The ball snapped out of the closer’s right hand, dived hard toward the bottom of the strike zone as it reached the plate, and was harmlessly tapped for a routine ground ball to third base.
Three nights after his season had reached an early low point with his first blown save as a Dodger, Craig Kimbrel bounced back Thursday by retiring the New York Mets in order in the ninth inning of a 2-0 win.
“It was a very clean, efficient outing,” manager Dave Roberts said.
And it started with a well-executed curveball — a positive sign for a pitcher who has been trying to recalibrate his delivery amid a forgettable start to the season.
On Monday night, when Kimbrel gave up two runs to blow a ninth-inning lead against the Pittsburgh Pirates, it was an inability to command the curveball that cost him most.
With one on and one out in that game, he tried throwing a breaking ball to the outside corner but instead spiked it a few feet in front of the plate. The wild pitch put the Pirates’ two-run inning in motion. It was also a symptom of Kimbrel’s biggest early season problem.
Kimbrel had become too “rotational” in his delivery, both he and Roberts said this week, a mechanical malfunction that caused him to struggle with command of his fastball and the shape of his curveball.
For a while, it didn’t cost him. In his first nine appearances, Kimbrel gave up just one run. And despite some close calls in early May, he’d converted his first 10 save opportunities.
It finally caught up to him in attempt No. 11. After allowing the two runs (one earned) against the Pirates on Monday, Kimbrel’s season ERA had ballooned to 4.50. He’d given up runs in five of seven outings.
And while no save situation arose in the final two games of that series, Roberts had decided to give Kimbrel a break anyway, wanting the 34-year-old veteran — who entered this season on the heels of a disappointing finish to 2021 — to focus on cleaning up his delivery after an inconsistent two months.
“Having a great player and veteran player … you have to give them some leash to kind of trust that what they’ve done, they’ve figured some things out, and you don’t want to come in too hot,” Roberts said. “But I think we’ve seen enough and we’ve built enough trust with Craig to kind of now offer our thoughts. And he’s been receptive.”
Kimbrel described the process as simply trying to get back “on line,” noting it’s something he’s had to fine-tune several times over his career.
Roberts said coaches have shown Kimbrel past video of himself — “some propaganda to get things right,” Roberts called it — when his delivery has been more synced up directionally toward the plate.
“When my line gets off, I try to correct,” Kimbrel said. “My big thing is staying back, on my backside. And sometimes that turns into my direction going too far toward the side. So just paying attention to that, get back on line, on top of it, and everything else follows.”
Roberts said part of the problem might stem from Kimbrel’s closed stance..

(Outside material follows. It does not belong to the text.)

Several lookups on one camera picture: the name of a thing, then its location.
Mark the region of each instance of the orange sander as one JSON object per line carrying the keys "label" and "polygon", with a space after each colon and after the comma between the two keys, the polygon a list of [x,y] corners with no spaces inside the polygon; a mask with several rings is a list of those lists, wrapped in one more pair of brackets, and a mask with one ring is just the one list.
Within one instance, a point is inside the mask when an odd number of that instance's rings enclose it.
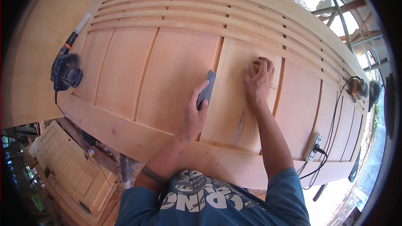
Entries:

“To try to come out of that, he gets really rotational,” Roberts said. “Then the breaking ball gets sweepy, the fastball is inconsistent.”
Neither pitch has been as productive as normal for Kimbrel, who ranks eighth all-time with 383 saves. The fastball, which is averaging under 96 mph for the first time in his career, has yielded a .281 batting average against and four extra-base hits. A curveball that was once almost unhittable now has a .188 batting average against, the highest mark of Kimbrel’s career, and is generating fewer swings and misses.
Kimbrel’s underlying numbers hint at some unluckiness, as well.
His fielding independent pitching (a stat similar to ERA that isolates a pitcher’s performance from defense and batted ball luck) is a decent 2.52. He ranks among the top 15% of all major leaguers in predictive metrics such as expected ERA and batting average. He has also navigated a somewhat irregular pitching schedule, twice going 13 days without a save opportunity.
Still, standing in front of his locker Thursday afternoon, Kimbrel acknowledged he hasn’t been good enough so far.
“I need to be more consistent,” he said. “That’s what I’m working on.”
The Dodgers are hoping his impressive outing later that night is a sign his turnaround is underway.
“[We’re] just trying to get him back to where he needs to be in his delivery,” Roberts said. “He’ll be ready to go. We need him.”